Cette poursuite dura toute la journée et ne s’arrêta que lorsqu’il ne se trouva plus nulle part un seul ennemi.

  1. Le ruisseau de Groningue qui, d’après les chroniques du temps, avait alors trente pieds de largeur, n’est plus aujourd’hui qu’un mince filet d’eau, qui, de même que le ruisseau de Gavre, sort des prairies bourbeuses, dépendant d’une ferme voisine de la ville.
  2. Bois néerlandais.
  3. Du prêtre montra alors le Saint-Sacrement à toute l’armée et donna une bénédiction générale. En ce moment solennel, tous s’agenouillèrent, et, ramassant un peu de terre du sol de la patrie, portèrent cette terre à leurs lèvres. (Voisin.)

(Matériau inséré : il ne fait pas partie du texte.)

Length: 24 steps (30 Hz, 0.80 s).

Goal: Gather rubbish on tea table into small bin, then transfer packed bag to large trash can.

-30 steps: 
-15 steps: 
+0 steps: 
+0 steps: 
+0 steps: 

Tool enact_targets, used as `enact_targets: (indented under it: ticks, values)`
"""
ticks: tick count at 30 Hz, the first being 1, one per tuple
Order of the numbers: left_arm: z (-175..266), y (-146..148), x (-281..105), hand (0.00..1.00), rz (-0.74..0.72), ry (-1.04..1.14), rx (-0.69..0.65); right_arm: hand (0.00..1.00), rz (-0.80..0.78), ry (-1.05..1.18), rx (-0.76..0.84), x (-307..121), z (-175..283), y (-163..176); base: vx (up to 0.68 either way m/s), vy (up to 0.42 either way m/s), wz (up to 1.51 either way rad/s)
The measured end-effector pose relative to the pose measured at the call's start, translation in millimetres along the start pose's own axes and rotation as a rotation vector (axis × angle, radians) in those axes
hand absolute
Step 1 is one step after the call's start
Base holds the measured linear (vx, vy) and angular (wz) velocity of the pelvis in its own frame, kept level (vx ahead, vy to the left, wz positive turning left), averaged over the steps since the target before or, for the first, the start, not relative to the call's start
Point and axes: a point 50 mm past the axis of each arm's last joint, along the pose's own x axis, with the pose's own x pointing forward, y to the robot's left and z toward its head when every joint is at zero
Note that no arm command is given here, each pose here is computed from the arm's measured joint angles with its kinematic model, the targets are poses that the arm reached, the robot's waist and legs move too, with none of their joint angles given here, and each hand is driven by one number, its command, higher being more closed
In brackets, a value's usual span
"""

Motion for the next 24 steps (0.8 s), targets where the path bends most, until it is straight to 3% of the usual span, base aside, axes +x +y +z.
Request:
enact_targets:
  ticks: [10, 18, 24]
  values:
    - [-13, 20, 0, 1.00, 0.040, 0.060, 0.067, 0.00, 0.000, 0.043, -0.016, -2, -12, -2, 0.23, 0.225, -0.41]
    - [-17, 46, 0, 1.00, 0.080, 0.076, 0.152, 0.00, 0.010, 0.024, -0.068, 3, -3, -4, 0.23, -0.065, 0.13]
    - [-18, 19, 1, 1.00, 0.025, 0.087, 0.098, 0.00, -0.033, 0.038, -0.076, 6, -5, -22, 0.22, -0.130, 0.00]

  4. Voir l’Excellente chronique.
  5. Les premiers cavaliers qui, en arrivant dans la plaine, voulurent franchir le ruisseau, s’enfoncèrent jusqu’à la selle dans la fange et furent percés par les flèches des archers flamands. (Voisin.)
  6. Un grand nombre d’autres officiers, qui, eux aussi, avaient remarqué la difficulté que présentait le passage du ruisseau, firent leurs observations au comte d’Artois ; mais ce prince ne voulut pas en tenir compte. (Voisin.)
  7. Sur ces entrefaites, les arbalétriers marchèrent en avant et trouvèrent moyen de passer le ruisseau sur un autre point, où messire Jean de Barlas, qui les commandait, les disposa en rangs serrés. (Voisin.)
  8. Et ceci arriva le onzième jour du mois de juillet 1302, jour de saint Benoit, vers sept heures du matin. (L’Excellente chronique.)
  9. Ils avançaient toujours, les chevaux se pressant et trébuchant les uns contre les autres ; les chevaliers tombaient à terre et étaient cruellement écrasés par ceux qui les suivaient. Il en périt ainsi un grand nombre avant qu’ils atteignissent l’ennemi. (Voisin.)
  10. Tous les détails de cette mémorable bataille sont appuyés, dans le texte flamand, par des citations du Spiegel Historiael, chronique rimée de van Vetlhem, et de l’Excellente chronique de Flandre.
  11. Les Flamands les reçurent sur la pointe de leurs longues lances, et dans cet assaut, bien que leur ordre de bataille fût rompu, ils tuèrent un grand nombre de cavaliers et de chevaux. (Voisin.)
  12. L’Excellente chronique donne d’intéressants détails sur l’intervention de ce moine dans la bataille des Éperons d’or ; nous croyons inutile de reproduire ici le passage de la Chronique, tous les épisodes du récit du romancier étant scrupuleusement appuyés par des textes, dont l’autorité ne peut être mise en doute, mais dont la traduction offrirait, comme nous l’avons dit plus haut, peu d’intérêt aux lecteurs français. (Note du traducteur.)
  13. Voir la notice de Voisin.
  14. Notice de Voisin.
  15. En apprenant la mort du comte d’Artois, les chevaliers français voulurent le venger ou ne pas lui survivre ; ils recommencèrent la lutte avec un nouvel acharnement. L’un d’eux, nommé Pierre Lebrun, s’efforça de faire marcher au combat Guy de Saint-Pol qui commandait l’arrière-garde, mais ce fut en vain qu’il lui reprocha sa lâcheté. (Voisin.)